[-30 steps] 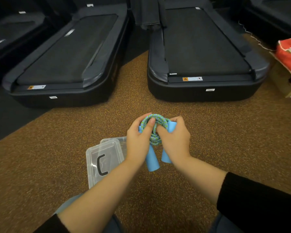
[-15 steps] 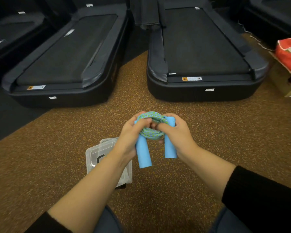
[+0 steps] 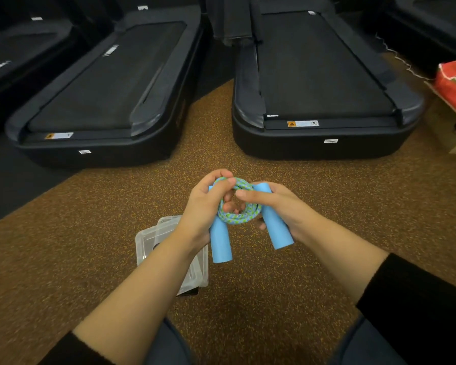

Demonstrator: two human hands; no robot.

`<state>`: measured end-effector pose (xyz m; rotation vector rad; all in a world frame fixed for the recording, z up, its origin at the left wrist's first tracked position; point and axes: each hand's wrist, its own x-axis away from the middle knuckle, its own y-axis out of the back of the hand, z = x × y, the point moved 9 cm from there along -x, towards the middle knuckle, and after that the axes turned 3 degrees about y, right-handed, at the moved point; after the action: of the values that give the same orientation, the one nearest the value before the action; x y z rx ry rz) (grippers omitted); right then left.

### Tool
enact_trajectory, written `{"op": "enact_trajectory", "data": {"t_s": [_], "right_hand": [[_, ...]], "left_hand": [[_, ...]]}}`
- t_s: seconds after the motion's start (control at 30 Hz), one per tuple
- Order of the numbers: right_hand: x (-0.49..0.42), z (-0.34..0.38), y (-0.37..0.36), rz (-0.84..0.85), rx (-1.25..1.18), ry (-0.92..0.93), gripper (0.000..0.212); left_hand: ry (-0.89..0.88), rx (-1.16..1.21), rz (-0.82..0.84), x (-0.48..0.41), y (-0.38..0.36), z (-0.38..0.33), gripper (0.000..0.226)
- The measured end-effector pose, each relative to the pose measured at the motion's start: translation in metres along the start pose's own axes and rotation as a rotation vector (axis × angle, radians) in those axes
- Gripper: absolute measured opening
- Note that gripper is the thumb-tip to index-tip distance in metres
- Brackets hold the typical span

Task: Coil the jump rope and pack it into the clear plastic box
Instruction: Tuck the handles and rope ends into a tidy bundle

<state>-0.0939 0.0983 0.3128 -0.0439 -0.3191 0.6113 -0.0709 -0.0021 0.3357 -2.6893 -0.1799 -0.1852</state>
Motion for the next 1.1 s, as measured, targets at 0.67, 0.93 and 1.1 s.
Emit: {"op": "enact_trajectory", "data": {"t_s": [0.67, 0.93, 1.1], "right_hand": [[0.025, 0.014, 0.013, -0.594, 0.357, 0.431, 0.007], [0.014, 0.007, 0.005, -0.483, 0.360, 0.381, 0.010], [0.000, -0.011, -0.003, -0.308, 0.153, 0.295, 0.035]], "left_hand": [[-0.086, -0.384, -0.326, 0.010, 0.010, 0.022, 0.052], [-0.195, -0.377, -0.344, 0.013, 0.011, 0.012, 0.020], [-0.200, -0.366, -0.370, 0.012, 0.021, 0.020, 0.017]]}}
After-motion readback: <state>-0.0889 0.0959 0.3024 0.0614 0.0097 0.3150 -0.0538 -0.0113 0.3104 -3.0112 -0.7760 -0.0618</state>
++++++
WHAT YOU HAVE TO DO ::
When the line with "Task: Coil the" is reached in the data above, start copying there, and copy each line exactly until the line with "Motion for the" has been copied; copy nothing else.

OUTPUT OF THE EXERCISE ::
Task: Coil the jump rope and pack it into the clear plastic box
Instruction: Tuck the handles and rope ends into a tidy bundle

<state>-0.0939 0.0983 0.3128 -0.0439 -0.3191 0.6113 -0.0709 -0.0021 0.3357 -2.6893 -0.1799 -0.1852</state>
Motion for the next 1.1 s, as measured, targets at 0.67, 0.93 and 1.1 s.

This output is complete, so the exercise is closed.